Taxonomic database creation
sketch.sh in=refseq.fa.gz out=refseq#.sketch files=31 mode=taxa \
tree=tree.taxtree.gz gi=gitable.int1d.gz taxlevel=subspecies
Groups sequences by taxonomy, creating one sketch per taxonomic unit at subspecies level.
Parameters
Standard parameters
- in=<file>
- A fasta file containing one or more sequences.
- out=<file>
- Output filename. If multiple files are desired it must contain the # symbol.
- blacklist=<file>
- Ignore keys in this sketch file. Additionally, there are built-in blacklists that can be specified:
nt: Blacklist for nt
refseq: Blacklist for Refseq
silva: Blacklist for Silva
img: Blacklist for IMG - files=1
- Number of output sketch files to produce, for parallel loading. Independent of the number of sketches produced; sketches will be randomly distributed between files.
- k=32,24
- Kmer length, 1-32. To maximize sensitivity and specificity, dual kmer lengths may be used, e.g. k=32,24. Query and reference k must match.
- rcomp=t
- Look at reverse-complement kmers also.
- amino=f
- Use amino acid mode. Input should be amino acids.
- translate=f
- Call genes and translate to proteins. Input should be nucleotides. Designed for prokaryotes.
- mode=single
- Possible modes:
single: Write one sketch.
sequence: Write one sketch per sequence.
taxa: Write one sketch per taxonomic unit. Requires more memory, and taxonomic annotation.
img: Write one sketch per IMG id. - delta=t
- Delta-compress sketches.
- a48=t
- Encode sketches as ASCII-48 rather than hex.
- depth=f
- Track the number of times kmers appear. Required for the depth2 field in comparisons.
- entropy=0.66
- Ignore sequence with entropy below this value.
- ssu=t
- Scan for and retain full-length SSU sequence.
Size parameters
- size=10000
- Desired size of sketches (if not using autosize).
- maxfraction=0.01
- (mgf) Max fraction of genomic kmers to use.
- minsize=100
- Do not generate sketches for genomes smaller than this.
- autosize=t
- Use flexible sizing instead of fixed-length. This is nonlinear; a human sketch is only ~6x a bacterial sketch.
- sizemult=1
- Multiply the autosized size of sketches by this factor. Normally a bacterial-size genome will get a sketch size of around 10000; if autosizefactor=2, it would be ~20000.
- density=
- If this flag is set (to a number between 0 and 1), autosize and sizemult are ignored, and this fraction of genomic kmers are used. For example, at density=0.001, a 4.5Mbp bacteria will get a 4500-kmer sketch.
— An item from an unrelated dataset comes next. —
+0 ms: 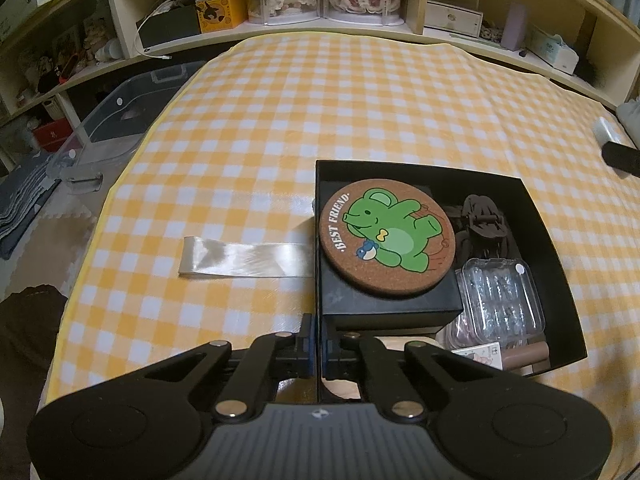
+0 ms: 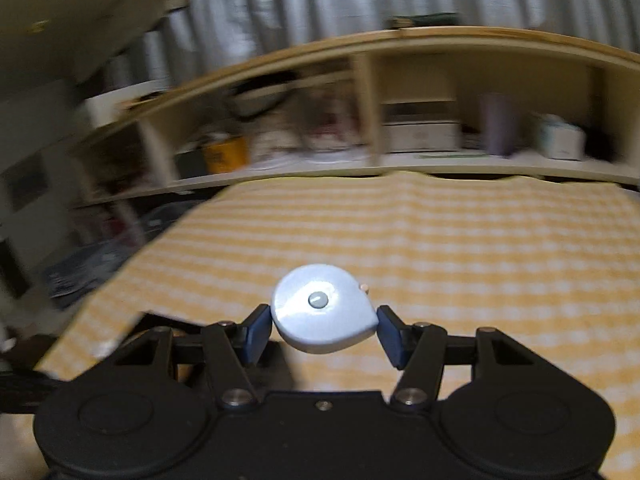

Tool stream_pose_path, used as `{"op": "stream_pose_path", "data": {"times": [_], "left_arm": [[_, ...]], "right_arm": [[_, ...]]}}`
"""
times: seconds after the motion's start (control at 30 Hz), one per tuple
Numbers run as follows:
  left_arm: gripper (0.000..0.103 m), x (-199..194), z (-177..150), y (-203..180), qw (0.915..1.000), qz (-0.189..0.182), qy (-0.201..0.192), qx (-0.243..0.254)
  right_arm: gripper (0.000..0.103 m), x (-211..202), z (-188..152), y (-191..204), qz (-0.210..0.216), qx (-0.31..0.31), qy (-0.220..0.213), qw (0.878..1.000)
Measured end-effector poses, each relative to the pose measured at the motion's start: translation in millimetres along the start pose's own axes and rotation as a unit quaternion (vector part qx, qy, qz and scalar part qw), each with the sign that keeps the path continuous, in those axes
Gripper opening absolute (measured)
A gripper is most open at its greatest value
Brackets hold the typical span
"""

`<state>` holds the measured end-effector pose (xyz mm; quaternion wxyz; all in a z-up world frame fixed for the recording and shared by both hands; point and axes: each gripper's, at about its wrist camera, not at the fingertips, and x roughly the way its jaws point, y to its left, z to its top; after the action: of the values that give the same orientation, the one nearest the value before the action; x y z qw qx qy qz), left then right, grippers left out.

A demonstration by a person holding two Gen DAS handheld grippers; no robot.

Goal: Organize rigid objects
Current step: 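Carry the tape measure with the right tool into the tray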

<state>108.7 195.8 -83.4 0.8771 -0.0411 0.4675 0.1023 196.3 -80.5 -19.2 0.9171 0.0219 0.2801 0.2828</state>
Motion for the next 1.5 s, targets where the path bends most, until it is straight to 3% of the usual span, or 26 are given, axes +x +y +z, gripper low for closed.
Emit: {"op": "stream_pose_path", "data": {"times": [0.17, 0.27, 0.47, 0.77, 0.9, 1.1, 1.17, 1.23, 1.3, 1.5], "left_arm": [[0.002, -1, 0, 0, 1.0, 0.0, 0.0, -0.001], [0.002, -1, 0, 0, 1.0, 0.0, 0.0, -0.001], [0.002, -1, -1, 0, 1.0, 0.0, 0.0, 0.0], [0.002, -1, 0, 0, 1.0, -0.003, -0.002, -0.006], [0.002, -1, 0, 0, 1.0, -0.002, -0.003, -0.005], [0.002, -1, 0, 0, 1.0, -0.003, -0.003, -0.006], [0.002, -1, 1, 0, 1.0, -0.002, -0.003, -0.006], [0.002, -1, 0, 1, 1.0, -0.003, -0.003, -0.006], [0.002, -1, 0, 1, 1.0, -0.003, -0.003, -0.006], [0.002, -1, 0, 1, 1.0, -0.002, -0.003, -0.005]], "right_arm": [[0.058, 4, -11, 57, 0.074, -0.045, 0.051, 0.995], [0.058, 13, -25, 79, 0.097, -0.064, 0.091, 0.989], [0.058, 23, -50, 106, 0.15, -0.041, 0.152, 0.976], [0.058, 51, -71, 127, 0.167, 0.002, 0.183, 0.969], [0.065, 54, -72, 125, 0.163, 0.016, 0.191, 0.968], [0.065, 52, -69, 116, 0.167, 0.041, 0.199, 0.965], [0.06, 51, -67, 115, 0.169, 0.042, 0.205, 0.963], [0.038, 50, -64, 114, 0.175, 0.043, 0.212, 0.961], [0.028, 47, -59, 113, 0.183, 0.043, 0.214, 0.959], [0.025, 47, -59, 116, 0.184, 0.026, 0.214, 0.959]]}}
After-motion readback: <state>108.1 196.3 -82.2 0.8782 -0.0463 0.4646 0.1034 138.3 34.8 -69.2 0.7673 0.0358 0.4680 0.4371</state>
Metadata parameters (optional; intended for single-sketch mode)
- taxid=-1
- Set the NCBI taxid.
- imgid=-1
- Set the IMG id.
- spid=-1
- Set the JGI sequencing project id.
- name=
- Set the name (taxname).
- name0=
- Set name0 (normally the first sequence header).
- fname=
- Set fname (normally the file name).
- meta_=
- Set an arbitrary metadata field. For example, meta_Month=March.
Taxonomy-specific parameters
- tree=
- Specify a taxtree file. On Genepool, use 'auto'.
- gi=
- Specify a gitable file. On Genepool, use 'auto'.
- accession=
- Specify one or more comma-delimited NCBI accession to taxid files. On Genepool, use 'auto'.
- imgdump=
- Specify an IMG dump file containing NCBI taxIDs, for IMG mode.
- taxlevel=subspecies
- Taxa hits below this rank will be promoted and merged with others.
- prefilter=f
- For huge datasets full of junk like nt, this flag will save memory by ignoring taxa smaller than minsize. Requires taxonomic information (tree and gi).
- tossjunk=t
- For taxa mode, discard taxonomically uninformative sequences. This includes sequences with no taxid, with a tax level NO_RANK, of parent taxid of LIFE.
- silva=f
- Parse headers using Silva or semicolon-delimited syntax.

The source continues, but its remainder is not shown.